From the listing that follows, reproduce only the lines from the one holding "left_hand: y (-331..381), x" through the one holding "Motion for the", both included, with no pictures.

════════════════════

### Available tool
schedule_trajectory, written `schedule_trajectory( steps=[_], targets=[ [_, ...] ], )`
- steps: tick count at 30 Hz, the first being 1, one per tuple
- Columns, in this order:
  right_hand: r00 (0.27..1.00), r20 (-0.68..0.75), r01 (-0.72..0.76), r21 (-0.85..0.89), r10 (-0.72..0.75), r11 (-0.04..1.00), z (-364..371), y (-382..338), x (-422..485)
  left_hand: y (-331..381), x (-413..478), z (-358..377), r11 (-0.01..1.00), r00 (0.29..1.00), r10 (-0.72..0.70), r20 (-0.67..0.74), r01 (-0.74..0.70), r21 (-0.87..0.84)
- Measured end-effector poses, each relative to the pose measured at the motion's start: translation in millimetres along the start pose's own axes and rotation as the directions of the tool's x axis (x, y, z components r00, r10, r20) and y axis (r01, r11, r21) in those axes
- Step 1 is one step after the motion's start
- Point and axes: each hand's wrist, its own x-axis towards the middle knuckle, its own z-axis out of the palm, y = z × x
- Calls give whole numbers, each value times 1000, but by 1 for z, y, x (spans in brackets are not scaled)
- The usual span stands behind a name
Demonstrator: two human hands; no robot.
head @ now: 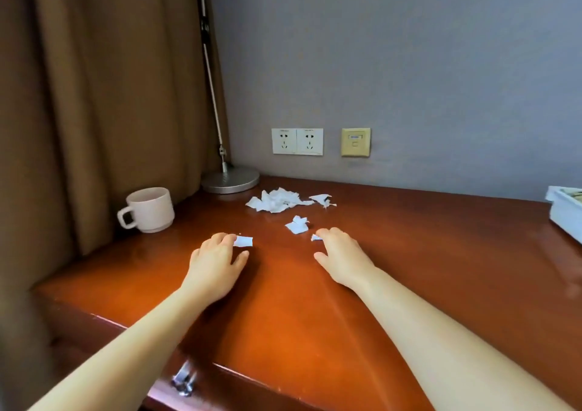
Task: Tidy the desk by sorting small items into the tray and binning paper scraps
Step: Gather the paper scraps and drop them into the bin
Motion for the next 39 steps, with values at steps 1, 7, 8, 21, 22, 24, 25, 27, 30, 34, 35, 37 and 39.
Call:
schedule_trajectory(
  steps=[1, 7, 8, 21, 22, 24, 25, 27, 30, 34, 35, 37, 39],
  targets=[
    [999, -44, -16, 28, 17, 999, 7, -2, 7, -4, 6, 3, 1000, 999, -15, -52, 15, 1],
    [967, -217, -127, 58, 136, 990, 30, -4, 44, -6, 41, 17, 999, 978, -33, -204, 39, 24],
    [966, -223, -124, 58, 134, 991, 32, -4, 49, -5, 47, 19, 999, 980, -19, -198, 24, 24],
    [960, -120, 267, 104, -255, 958, 37, 4, 90, -13, 70, 31, 999, 998, -12, -67, 10, -38],
    [968, -106, 241, 146, -227, 959, 38, 4, 93, -14, 72, 31, 999, 998, -9, -67, 6, -44],
    [973, -102, 225, 205, -208, 952, 41, 6, 100, -14, 79, 29, 997, 997, -11, -81, 5, -79],
    [973, -101, 226, 210, -209, 951, 42, 8, 103, -14, 85, 27, 995, 995, -18, -96, 8, -104],
    [971, -115, 231, 203, -211, 952, 43, 12, 112, -11, 100, 23, 989, 991, -39, -129, 20, -146],
    [968, -172, 214, 196, -181, 957, 41, 19, 126, 1, 126, 20, 989, 991, -31, -127, 12, -149],
    [922, -386, 137, 261, -27, 955, 38, 37, 148, 27, 165, 28, 993, 992, 55, -113, -67, -102],
    [911, -413, 113, 225, -10, 968, 38, 41, 153, 31, 174, 32, 991, 992, 67, -111, -79, -111],
    [918, -396, 49, 118, 2, 992, 39, 51, 166, 36, 188, 42, 990, 991, 97, -88, -104, -90],
    [952, -303, -26, 37, 36, 999, 41, 56, 178, 41, 197, 54, 994, 995, 81, -58, -85, -75]
  ],
)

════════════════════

→ **WRITTEN SOLUTION**
  left_hand: y (-331..381), x (-413..478), z (-358..377), r11 (-0.01..1.00), r00 (0.29..1.00), r10 (-0.72..0.70), r20 (-0.67..0.74), r01 (-0.74..0.70), r21 (-0.87..0.84)
- Measured end-effector poses, each relative to the pose measured at the motion's start: translation in millimetres along the start pose's own axes and rotation as the directions of the tool's x axis (x, y, z components r00, r10, r20) and y axis (r01, r11, r21) in those axes
- Step 1 is one step after the motion's start
- Point and axes: each hand's wrist, its own x-axis towards the middle knuckle, its own z-axis out of the palm, y = z × x
- Calls give whole numbers, each value times 1000, but by 1 for z, y, x (spans in brackets are not scaled)
- The usual span stands behind a name
Demonstrator: two human hands; no robot.
head @ now: 
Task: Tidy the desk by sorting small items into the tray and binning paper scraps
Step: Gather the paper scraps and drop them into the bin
Motion for the next 39 steps, with values at steps 1, 7, 8, 21, 22, 24, 25, 27, 30, 34, 35, 37 and 39.

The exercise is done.